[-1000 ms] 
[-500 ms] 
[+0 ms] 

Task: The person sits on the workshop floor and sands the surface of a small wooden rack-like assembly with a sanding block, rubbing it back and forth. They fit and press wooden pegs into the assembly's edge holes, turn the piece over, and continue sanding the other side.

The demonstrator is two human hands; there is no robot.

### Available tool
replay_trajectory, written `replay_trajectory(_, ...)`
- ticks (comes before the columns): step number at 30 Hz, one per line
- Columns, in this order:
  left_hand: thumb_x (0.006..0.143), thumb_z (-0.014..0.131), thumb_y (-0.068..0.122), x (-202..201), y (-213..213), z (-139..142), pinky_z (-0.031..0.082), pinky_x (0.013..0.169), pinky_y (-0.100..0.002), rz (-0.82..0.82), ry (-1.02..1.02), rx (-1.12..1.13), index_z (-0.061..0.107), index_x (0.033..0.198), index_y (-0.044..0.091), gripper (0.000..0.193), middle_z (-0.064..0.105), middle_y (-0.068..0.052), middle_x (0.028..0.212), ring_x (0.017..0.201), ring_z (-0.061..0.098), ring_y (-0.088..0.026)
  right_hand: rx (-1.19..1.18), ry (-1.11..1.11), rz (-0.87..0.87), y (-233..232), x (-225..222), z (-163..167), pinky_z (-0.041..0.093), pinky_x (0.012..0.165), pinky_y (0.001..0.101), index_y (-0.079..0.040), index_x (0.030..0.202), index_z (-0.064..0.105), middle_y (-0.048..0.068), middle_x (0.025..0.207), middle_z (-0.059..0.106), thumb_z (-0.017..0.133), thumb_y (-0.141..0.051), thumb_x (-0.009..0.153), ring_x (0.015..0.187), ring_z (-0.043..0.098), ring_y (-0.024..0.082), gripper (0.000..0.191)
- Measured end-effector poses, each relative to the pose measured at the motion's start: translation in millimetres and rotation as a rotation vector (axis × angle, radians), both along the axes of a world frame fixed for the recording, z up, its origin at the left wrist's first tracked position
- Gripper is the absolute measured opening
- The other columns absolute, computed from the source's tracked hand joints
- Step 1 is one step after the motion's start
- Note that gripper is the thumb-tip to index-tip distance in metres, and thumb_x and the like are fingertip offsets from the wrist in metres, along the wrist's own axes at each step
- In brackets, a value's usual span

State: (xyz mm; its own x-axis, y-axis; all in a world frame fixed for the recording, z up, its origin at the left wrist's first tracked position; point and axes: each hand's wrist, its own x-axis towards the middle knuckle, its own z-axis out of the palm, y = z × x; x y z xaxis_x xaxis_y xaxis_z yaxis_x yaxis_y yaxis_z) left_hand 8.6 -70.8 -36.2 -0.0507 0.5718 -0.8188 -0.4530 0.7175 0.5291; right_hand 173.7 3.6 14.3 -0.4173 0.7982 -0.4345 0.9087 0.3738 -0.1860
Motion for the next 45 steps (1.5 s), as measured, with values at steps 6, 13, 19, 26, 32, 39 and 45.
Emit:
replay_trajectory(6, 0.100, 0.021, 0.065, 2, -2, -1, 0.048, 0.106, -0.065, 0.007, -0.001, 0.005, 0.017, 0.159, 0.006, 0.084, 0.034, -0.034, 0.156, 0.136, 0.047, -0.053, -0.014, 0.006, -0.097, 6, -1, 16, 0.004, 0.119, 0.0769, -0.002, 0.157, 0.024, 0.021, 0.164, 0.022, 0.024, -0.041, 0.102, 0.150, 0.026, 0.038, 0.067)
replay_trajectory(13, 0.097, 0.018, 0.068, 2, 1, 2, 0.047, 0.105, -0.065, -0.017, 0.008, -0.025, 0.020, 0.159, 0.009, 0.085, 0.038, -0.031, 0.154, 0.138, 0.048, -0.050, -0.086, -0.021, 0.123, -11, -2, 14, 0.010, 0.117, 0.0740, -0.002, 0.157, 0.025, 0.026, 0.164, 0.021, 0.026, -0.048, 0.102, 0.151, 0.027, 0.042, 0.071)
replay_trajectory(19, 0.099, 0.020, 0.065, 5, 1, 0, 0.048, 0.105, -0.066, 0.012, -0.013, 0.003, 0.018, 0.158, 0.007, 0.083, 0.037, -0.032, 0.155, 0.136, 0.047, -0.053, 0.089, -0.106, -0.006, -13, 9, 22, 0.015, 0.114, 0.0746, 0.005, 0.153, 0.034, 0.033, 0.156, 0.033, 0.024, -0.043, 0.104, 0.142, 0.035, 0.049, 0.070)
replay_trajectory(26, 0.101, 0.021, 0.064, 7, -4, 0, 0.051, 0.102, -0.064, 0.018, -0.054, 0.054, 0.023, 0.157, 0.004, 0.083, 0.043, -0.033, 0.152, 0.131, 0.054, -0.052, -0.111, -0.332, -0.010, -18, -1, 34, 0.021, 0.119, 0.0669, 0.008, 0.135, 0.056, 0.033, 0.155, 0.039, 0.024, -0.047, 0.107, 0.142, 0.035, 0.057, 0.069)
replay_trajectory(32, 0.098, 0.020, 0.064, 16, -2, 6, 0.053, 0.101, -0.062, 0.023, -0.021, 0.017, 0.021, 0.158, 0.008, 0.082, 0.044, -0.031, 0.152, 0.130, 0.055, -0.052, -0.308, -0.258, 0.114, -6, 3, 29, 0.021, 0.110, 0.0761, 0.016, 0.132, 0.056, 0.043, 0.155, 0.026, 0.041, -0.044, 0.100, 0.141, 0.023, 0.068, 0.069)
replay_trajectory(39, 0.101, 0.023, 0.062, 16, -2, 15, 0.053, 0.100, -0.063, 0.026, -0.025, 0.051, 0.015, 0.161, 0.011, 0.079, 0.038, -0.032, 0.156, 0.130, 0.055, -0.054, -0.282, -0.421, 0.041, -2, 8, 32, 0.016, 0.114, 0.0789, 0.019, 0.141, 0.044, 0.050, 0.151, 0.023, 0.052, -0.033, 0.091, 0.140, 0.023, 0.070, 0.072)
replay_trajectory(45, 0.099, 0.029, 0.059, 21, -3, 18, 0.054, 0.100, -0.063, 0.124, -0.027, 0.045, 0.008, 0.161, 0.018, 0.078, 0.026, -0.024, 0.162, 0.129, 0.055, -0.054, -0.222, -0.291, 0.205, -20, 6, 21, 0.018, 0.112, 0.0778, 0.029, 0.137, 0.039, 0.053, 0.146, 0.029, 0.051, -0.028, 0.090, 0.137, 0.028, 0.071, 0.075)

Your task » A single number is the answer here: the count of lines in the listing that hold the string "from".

Result for this task » 2